Time lapse microscopy of live single NSCs showed that in the presence of soluble epidermal growth factor, about 67% of the cells in plain PEG microwells proliferated, produced neurospheres of various sizes, and expressed stem cell markers but not the βIII marker of neuronal differentiation. Adding the Notch ligands Jagged 1 and DLL4 induced the most extensive proliferation.
There was a discrepancy in the behavior of other proteins, however. Wnt5a induced less cells to proliferate, but those cells that did formed larger neurospheres. The opposite effect was induced by BMP6. “These effects could hint at unpredicted modes of action or a signaling influence on a subpopulation of cells,” the authors suggest.
Because the basal lamina protein laminin 1 and the Notch ligand Jagged1 have previously been identified as components of the NSC niche in vivo, the researchers then produced microwell arrays in which the two proteins were spotted at various concentrations, either singly or in combination. Either protein alone positively influenced NSC proliferation in a dose-dpendent matnner. But while intermediate concentrations of laminin 1 favored quiescence, Jagged 1 had no effect on the basal quiescence level.

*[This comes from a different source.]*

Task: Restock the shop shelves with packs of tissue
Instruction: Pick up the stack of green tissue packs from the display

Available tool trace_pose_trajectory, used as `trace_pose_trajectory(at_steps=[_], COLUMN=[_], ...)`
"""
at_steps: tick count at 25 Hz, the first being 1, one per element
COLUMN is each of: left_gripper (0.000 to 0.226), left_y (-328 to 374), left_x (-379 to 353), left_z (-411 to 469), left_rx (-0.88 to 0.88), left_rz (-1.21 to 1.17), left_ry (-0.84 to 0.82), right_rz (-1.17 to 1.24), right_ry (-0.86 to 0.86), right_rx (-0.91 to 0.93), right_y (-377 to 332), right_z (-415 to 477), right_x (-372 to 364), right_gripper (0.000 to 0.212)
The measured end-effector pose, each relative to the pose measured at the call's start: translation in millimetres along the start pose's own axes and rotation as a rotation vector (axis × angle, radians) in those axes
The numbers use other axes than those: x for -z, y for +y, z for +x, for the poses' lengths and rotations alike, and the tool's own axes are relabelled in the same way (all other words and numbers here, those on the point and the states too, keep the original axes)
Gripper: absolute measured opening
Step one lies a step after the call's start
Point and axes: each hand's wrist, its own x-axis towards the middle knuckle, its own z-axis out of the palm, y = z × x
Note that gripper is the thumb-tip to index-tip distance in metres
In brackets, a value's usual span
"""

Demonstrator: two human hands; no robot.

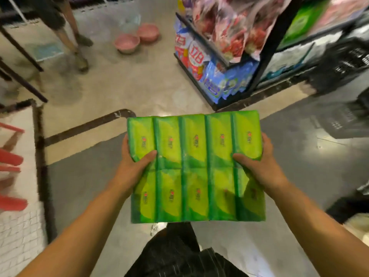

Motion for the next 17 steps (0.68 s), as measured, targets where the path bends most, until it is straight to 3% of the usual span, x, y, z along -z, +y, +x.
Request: trace_pose_trajectory(at_steps=[11, 17], left_gripper=[0.081, 0.091], left_y=[125, 163], left_x=[-254, -395], left_z=[237, 314], left_rx=[-0.162, -0.139], left_rz=[0.007, 0.071], left_ry=[-0.491, -0.535], right_rz=[0.196, 0.183], right_ry=[0.436, 0.474], right_rx=[-0.073, -0.076], right_y=[-33, -37], right_z=[168, 260], right_x=[169, 276], right_gripper=[0.080, 0.086])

Interestingly, spotting combinations of laminin 1 and Jagged 1 at nine different rations didn’t result in any additive effects, “suggesting that the presence of either protein sufficed for reaching maximal proliferation under the chosen culture conditions containing high concentrations of EGF,” the authors state.
“Unlike previously developed cellular microarray platforms or other high-throughput cell culture systems, our artificial niche microarrays enable simultaneous control over the key stem cell fate determinants: local cell density (and thus exact numbers of interacting cells), type and concentration of tethered and/or soluble biomolecules, and substrate stiffness,” the authors conclude.
They admit that as a static system, the artificial niche microarray isn’t suitable for the temporal manipulation of cellular microenvironments, the exposure of cells to changing growth factor regimens, or the continuous exchange culture medium. In addition, the slide format means that all the microwells are exposed to the same medium chamber and cellular communication through the medium can also take place.
Nevertheless, they state, “the platform should be valuable to explore the complexity of many cellular microenvironments. Owing to the flexibility in design and ease of handling, additional integration of cell-fate effectors such as those involving direct genetic manipulation of cells, for example, via viral technology, or the combined culture of various cell types can be envisioned.”